The Affordable Medicines Facility-malaria (AMFm) is a financing mechanism intended to expand access to affordable and effective antimalarial medication (artemisinin-based combination therapies, ACTs). It works primarily through the commercial private sector, in addition to the public and non-governmental organization sectors which are the more traditional routes for development assistance in malaria control. Its goal is to drive down the price of the most effective malaria medicines so that millions of people can afford to buy them. [1] The program has been called "one of the most important recent advances in fighting malaria" and "a triumph of international cooperation." [1] The AMFm is hosted and managed by the Global Fund to Fight AIDS, Tuberculosis and Malaria in Geneva, Switzerland. [2]

Contents

The premise of the AMFm is that a factory-gate global subsidy, with measures to support its implementation, will save lives and reduce malaria-related mortality by increasing access to ACTs, and delay the onset of widespread resistance to the artemisinin in ACTs. It includes three elements: (i) price reductions through negotiations with ACT manufacturers, (ii) a buyer subsidy through a 'co-payment' at the top of the global supply chain and (iii) supporting interventions at the country level to promote the appropriate use of ACTs. [3]
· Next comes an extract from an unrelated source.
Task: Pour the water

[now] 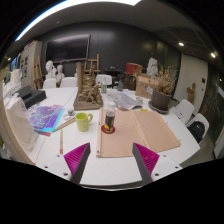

AMFm Phase 1 was formally launched in April 2009 [4] and began operations in July 2010. [5] AMFm Phase 1 is being implemented through nine pilot programs in eight countries: Cambodia, Ghana, Kenya, Madagascar, Niger, Nigeria, Tanzania (mainland and Zanzibar) and Uganda. [5] There are early signs AMFm Phase 1 is effectively increasing availability and decreasing prices of ACTs; [6] however the Global Fund Board will only take a decision on the future of AMFm at the end of 2012 on the basis of an independent evaluation. [5] As part of the Copenhagen Consensus 2012, a panel of leading economists concluded that the AMFm was "one of the best returns on health that could be made globally" and ranked it two of 16 priority solutions to advance global welfare. [7]

In November 2012 the Global Fund Board decided to modify the existing AMFm business line by integrating lessons learned from Phase 1 into Global Fund core grant management and financial processes. The AMFm was subsequently renamed the Private Sector Co-payment Mechanism.

Background

Malaria is a life-threatening disease caused by parasites that are transmitted to humans through the bites of infected mosquitoes. Plasmodium falciparum is the species of the malaria parasite that causes the vast majority of severe disease and death. In 2010, there were about 216 million cases of malaria globally, and about 655,000 deaths – mostly among children in Africa. [8] Yet, malaria is preventable and treatable.

The most effective treatment for malaria are ACTs which combine artemisinin with another antimalarial medication. [9] ACTs are recommended by the World Health Organization (WHO) as first-line treatment for uncomplicated P. falciparum malaria [10] and, in 2004, the Global Fund to Fight AIDS, Tuberculosis and Malaria, the largest global funding source for malaria control, [11] began reprogramming all approved grants to procure ACTs in areas with high levels of drug resistance. [12] However, ACTs account for only one in five antimalarial treatments taken and, until the advent of the Affordable Medicines Facility-malaria (AMFm), were provided almost entirely by the public sector. [13] Over 60 percent of patients in malaria endemic areas access anti-malarial treatment through the private sector but, before the AMFm, the private sector only accounted for about 5 percent of all ACTs provided. [14] ACTs are more expensive than the less-effective first-line malaria treatments, such as chloroquine (CQ), sulfadoxine/pyrimethamine (SP) and amodiaquine (AQ), which usually cost less than US$1. [15] Therefore, unsubsidized, quality-assured ACTs are not affordable by many of the people who need them in malaria-endemic countries. [16] This leads to avoidable complications or death, since people either do not receive treatment or use cheaper, less effective antimalarials. Further, if patients use artemisinin monotherapies, this increases the risk of widespread resistance to artemisinin. [17]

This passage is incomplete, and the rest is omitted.